Sitting in Peking with the station chief, talking into a squawk box to an unseen face across the continent, Linda
Greer could say none of the things she wanted to say, and none of the things that mattered now. Stratton was safe, somehow returned from the files of the dead, and for that she could be happy. But there was something else, something troubling about his theory …
“It’s over now, Tom,” she said softly. “Whatever happened between your friend and his brother is finished. I’m sorry about everything.”
It was only after Stratton hung up that Linda Greer realized what the loose end was: the soldiers. Stratton had never explained about the clay soldiers. He’d never told her how Deputy Minister Wang Bin had done it.

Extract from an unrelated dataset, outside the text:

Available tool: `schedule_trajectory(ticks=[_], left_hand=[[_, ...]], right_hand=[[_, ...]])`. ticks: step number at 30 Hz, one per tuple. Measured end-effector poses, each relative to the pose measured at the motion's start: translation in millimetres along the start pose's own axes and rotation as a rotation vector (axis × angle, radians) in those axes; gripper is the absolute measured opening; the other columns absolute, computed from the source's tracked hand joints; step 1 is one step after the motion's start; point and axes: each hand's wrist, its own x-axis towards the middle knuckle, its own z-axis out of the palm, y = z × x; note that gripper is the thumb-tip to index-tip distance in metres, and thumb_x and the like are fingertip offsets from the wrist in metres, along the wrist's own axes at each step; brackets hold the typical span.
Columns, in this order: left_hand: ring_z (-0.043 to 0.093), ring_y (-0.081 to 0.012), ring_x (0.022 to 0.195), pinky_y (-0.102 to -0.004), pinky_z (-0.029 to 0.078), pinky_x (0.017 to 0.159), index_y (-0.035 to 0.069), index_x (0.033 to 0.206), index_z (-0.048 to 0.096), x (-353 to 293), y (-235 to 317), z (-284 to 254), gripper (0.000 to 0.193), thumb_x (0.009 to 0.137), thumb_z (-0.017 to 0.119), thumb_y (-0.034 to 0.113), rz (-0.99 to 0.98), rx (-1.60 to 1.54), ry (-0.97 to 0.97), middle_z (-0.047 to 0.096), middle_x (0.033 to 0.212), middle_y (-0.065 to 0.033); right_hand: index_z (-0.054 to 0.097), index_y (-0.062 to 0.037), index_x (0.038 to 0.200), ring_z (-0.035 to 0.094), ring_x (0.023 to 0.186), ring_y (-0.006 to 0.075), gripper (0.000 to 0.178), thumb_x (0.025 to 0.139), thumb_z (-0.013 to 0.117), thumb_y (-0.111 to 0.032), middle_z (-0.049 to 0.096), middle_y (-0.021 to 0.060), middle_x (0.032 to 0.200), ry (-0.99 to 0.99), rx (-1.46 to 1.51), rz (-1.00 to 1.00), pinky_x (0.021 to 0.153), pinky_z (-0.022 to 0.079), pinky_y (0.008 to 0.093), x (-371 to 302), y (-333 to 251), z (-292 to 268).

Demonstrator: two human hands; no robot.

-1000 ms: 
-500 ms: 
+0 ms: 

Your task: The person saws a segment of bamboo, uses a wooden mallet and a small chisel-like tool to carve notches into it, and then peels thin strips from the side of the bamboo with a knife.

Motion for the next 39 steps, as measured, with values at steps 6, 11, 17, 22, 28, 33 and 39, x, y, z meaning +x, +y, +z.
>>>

As night shrouded Victoria Peak, a galaxy of bare-bulb lights sprinkled the hillsides of Hong Kong. Jim McCarthy sat in the Foreign Correspondents’ Club, sipping gin, imagining a shanty-porch view of the ravenous blast furnace of a city. The poor looking up on the rich; the rich too busy to look down. Once McCarthy had written a feature story about three Hong Kong families who shared a tiny attic in the heart of the city—ten adults, six children, no running water, not even a ceiling fan to stir the air. After he filed the piece, an editor called to ask how many Hong Kong Chinese actually lived like that. Hundreds of thousands, McCarthy had told him; it was right there in the story. The editor told him they were looking for something a little more offbeat, a little sexier. And so the next day the newspaper sent McCarthy off to do a feature on the manufacture of counterfeit Rubik’s cubes. That story made the front page.
McCarthy ordered up another gin-and-tonic. Cursing the idiots—that’s what R-and-R is for. Get it out of your system, Jimbo.